Dataset excerpts: Begin

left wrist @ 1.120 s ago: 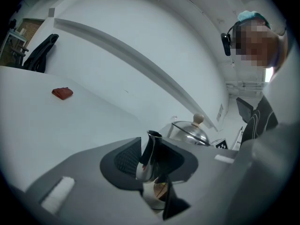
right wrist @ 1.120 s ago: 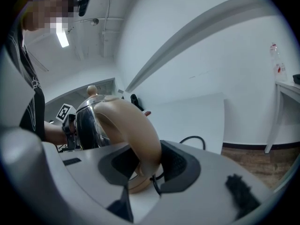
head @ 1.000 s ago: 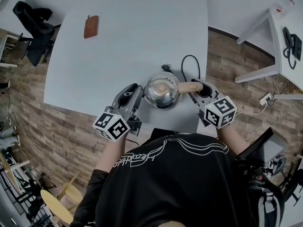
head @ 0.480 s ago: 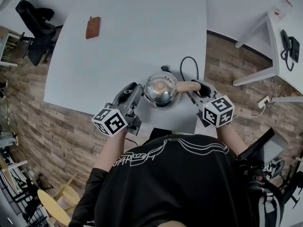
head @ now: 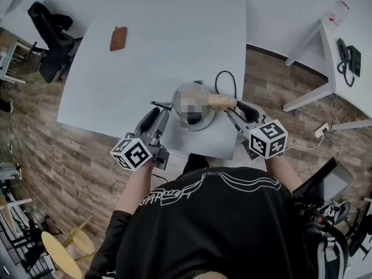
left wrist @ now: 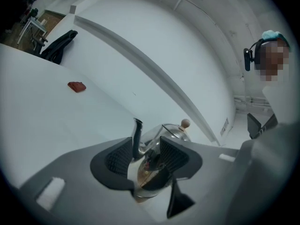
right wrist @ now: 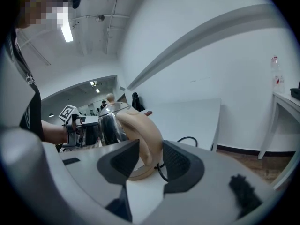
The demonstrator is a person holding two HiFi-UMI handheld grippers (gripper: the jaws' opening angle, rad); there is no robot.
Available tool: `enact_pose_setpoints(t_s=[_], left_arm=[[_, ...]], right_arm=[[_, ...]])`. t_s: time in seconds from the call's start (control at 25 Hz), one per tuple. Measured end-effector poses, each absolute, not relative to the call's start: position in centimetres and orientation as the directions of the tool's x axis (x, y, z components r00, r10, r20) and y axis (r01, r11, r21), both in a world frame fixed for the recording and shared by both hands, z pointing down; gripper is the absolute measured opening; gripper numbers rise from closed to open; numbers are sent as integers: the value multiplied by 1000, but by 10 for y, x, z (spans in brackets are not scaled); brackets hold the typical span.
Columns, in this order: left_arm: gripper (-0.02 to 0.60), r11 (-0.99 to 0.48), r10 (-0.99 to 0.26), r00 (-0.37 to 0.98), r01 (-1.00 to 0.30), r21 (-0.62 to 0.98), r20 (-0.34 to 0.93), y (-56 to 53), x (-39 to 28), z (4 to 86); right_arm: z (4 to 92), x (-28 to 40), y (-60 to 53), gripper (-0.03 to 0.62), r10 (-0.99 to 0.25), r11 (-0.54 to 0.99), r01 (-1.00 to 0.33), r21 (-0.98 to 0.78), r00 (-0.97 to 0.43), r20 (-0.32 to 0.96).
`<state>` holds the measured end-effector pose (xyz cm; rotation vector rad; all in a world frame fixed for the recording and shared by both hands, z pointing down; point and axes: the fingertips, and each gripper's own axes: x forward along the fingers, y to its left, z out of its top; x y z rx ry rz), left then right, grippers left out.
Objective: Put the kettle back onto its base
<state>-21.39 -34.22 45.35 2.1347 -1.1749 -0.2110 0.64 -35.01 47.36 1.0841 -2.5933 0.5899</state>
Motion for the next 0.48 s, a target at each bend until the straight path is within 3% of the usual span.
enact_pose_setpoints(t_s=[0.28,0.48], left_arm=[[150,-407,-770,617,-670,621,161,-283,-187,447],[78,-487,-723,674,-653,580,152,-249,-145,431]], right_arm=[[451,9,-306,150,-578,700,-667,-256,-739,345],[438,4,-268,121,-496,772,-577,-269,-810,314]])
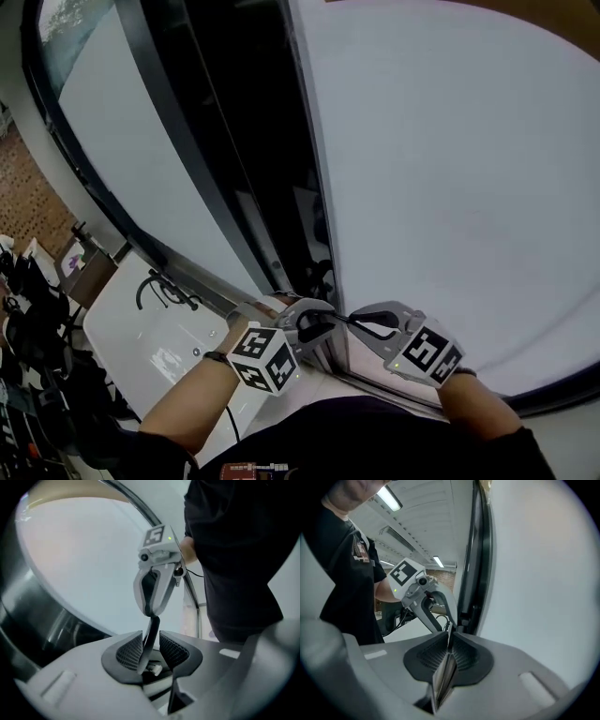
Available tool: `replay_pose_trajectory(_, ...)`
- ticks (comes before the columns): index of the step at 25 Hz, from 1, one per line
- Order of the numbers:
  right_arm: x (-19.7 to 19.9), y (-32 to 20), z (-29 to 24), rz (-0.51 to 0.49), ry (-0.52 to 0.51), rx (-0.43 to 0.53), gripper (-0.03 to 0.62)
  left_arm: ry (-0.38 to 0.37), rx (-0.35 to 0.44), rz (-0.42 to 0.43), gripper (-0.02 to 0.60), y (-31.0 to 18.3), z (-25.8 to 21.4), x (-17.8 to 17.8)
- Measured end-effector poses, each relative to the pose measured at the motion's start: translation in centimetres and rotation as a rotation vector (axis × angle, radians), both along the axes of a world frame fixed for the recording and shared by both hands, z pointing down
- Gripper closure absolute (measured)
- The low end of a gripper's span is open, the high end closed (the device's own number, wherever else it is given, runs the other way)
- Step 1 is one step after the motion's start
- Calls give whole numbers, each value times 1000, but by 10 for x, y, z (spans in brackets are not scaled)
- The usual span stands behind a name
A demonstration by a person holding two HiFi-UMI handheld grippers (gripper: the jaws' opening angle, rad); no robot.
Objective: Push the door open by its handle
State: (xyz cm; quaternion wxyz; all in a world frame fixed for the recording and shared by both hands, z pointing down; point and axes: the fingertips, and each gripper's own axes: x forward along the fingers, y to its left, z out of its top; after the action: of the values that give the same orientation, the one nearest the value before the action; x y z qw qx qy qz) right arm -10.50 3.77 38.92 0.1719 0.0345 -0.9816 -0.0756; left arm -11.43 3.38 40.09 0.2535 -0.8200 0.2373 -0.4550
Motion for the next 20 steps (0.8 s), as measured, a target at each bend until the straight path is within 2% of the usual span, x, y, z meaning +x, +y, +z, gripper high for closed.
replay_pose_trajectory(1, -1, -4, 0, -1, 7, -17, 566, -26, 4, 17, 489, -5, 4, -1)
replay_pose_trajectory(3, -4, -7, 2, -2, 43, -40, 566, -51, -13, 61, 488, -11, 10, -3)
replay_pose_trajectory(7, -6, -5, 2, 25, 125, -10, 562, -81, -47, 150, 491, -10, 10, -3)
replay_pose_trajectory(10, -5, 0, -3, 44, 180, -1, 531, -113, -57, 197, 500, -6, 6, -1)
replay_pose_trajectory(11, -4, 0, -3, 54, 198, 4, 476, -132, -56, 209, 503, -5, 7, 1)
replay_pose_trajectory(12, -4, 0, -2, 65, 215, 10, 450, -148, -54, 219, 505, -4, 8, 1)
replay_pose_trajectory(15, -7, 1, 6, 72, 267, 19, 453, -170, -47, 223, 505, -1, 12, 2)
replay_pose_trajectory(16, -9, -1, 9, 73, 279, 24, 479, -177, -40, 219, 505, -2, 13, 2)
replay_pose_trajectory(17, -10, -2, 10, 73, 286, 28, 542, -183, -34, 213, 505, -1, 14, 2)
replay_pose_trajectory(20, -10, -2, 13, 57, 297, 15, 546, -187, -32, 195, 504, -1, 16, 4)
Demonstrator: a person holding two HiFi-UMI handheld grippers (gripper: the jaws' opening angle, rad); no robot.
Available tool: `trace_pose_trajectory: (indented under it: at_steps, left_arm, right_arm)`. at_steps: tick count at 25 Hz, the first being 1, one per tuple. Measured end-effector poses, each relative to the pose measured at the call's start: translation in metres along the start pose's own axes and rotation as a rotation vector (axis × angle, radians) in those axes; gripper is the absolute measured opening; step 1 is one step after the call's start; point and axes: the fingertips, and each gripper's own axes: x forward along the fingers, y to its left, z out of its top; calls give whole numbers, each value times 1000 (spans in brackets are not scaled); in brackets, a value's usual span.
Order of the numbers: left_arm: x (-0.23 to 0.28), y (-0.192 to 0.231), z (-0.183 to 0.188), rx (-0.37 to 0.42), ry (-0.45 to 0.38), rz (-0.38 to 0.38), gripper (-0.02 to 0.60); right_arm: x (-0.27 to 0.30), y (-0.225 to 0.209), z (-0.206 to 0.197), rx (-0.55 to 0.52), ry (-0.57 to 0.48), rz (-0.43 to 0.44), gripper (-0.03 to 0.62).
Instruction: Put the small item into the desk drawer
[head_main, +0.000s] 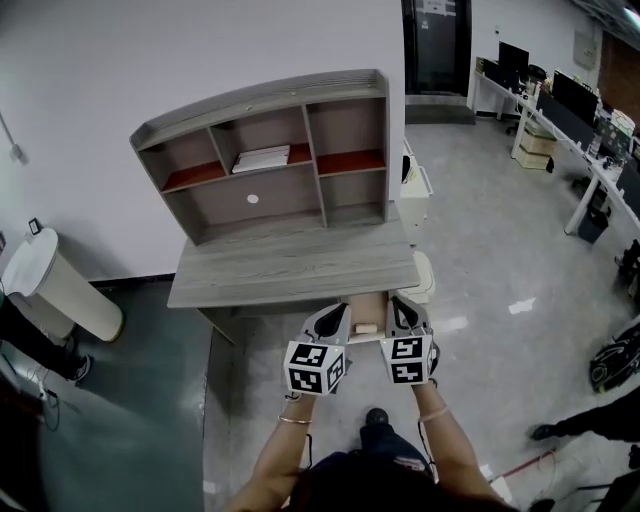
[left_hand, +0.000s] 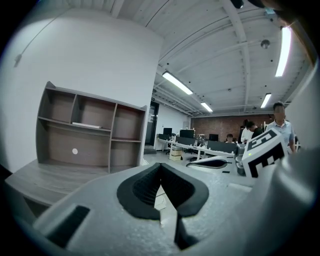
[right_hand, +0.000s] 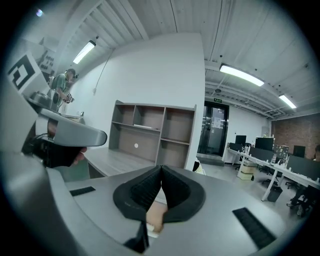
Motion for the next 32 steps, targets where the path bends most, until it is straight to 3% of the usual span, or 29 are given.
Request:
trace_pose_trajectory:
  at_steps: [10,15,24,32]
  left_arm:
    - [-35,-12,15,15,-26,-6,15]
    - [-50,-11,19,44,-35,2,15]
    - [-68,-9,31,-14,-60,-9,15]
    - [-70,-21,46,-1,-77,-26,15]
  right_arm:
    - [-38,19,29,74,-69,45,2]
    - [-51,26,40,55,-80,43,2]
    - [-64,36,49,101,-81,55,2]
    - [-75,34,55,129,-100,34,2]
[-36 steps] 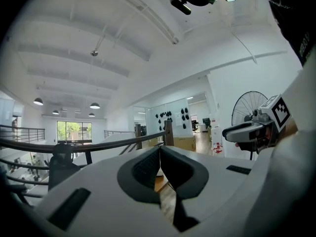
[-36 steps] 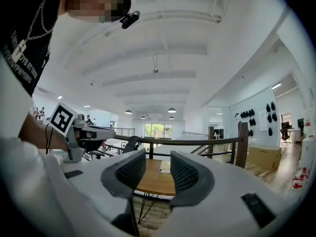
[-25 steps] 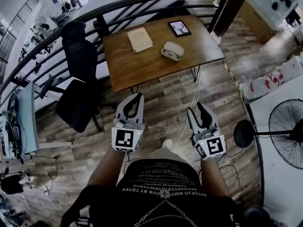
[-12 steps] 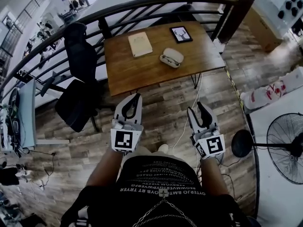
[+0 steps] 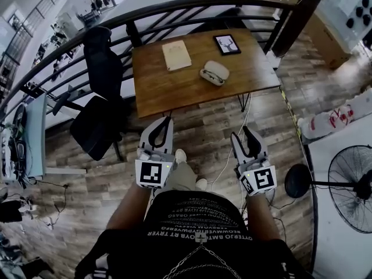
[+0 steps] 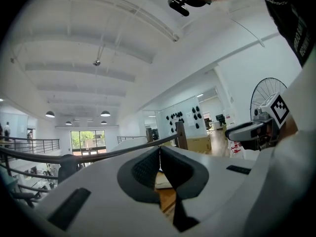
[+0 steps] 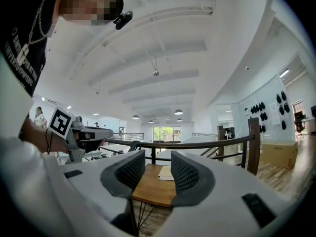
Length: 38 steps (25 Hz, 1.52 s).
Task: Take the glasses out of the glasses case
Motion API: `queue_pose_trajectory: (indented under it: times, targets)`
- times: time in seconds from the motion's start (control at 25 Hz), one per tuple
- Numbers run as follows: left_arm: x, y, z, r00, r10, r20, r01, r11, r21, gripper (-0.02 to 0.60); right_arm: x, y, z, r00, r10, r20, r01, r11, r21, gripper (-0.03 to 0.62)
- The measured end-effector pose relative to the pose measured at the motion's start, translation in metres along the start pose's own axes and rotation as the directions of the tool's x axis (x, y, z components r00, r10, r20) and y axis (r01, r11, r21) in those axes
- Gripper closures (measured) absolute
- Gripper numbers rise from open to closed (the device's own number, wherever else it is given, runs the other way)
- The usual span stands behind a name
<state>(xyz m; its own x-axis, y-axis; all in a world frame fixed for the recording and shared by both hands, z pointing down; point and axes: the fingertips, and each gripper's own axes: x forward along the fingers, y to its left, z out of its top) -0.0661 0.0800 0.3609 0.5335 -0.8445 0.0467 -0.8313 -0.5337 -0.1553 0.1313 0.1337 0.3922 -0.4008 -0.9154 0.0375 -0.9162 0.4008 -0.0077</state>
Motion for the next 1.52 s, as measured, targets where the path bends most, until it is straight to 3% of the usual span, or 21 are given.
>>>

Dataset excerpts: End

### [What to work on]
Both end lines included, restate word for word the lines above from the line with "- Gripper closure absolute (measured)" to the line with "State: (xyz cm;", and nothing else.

### [Solved problem]
- Gripper closure absolute (measured)
- The low end of a gripper's span is open, the high end closed (the device's own number, wherever else it is given, runs the other way)
- Step 1 is one step after the motion's start
- Calls give whole numbers, each value times 1000, but by 10 for x, y, z (spans in brackets are not scaled)
- The usual span stands behind a name
A demonstration by a person holding two HiFi-UMI handheld grippers (gripper: the jaws' opening angle, rad); no robot.
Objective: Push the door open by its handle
State: (xyz cm; quaternion wxyz; all in a world frame fixed for the recording and shared by both hands, z pointing down; point and axes: the fingertips, and each gripper's own axes: x forward along the fingers, y to its left, z out of its top; after the action: of the values that give the same orientation, the one nearest the value before the action; x y z qw qx qy qz) right arm -10.50 3.77 38.92 0.1719 0.0345 -0.9816 -0.0756; left arm -11.43 3.38 40.09 0.2535 -0.8200 0.2373 -0.4550

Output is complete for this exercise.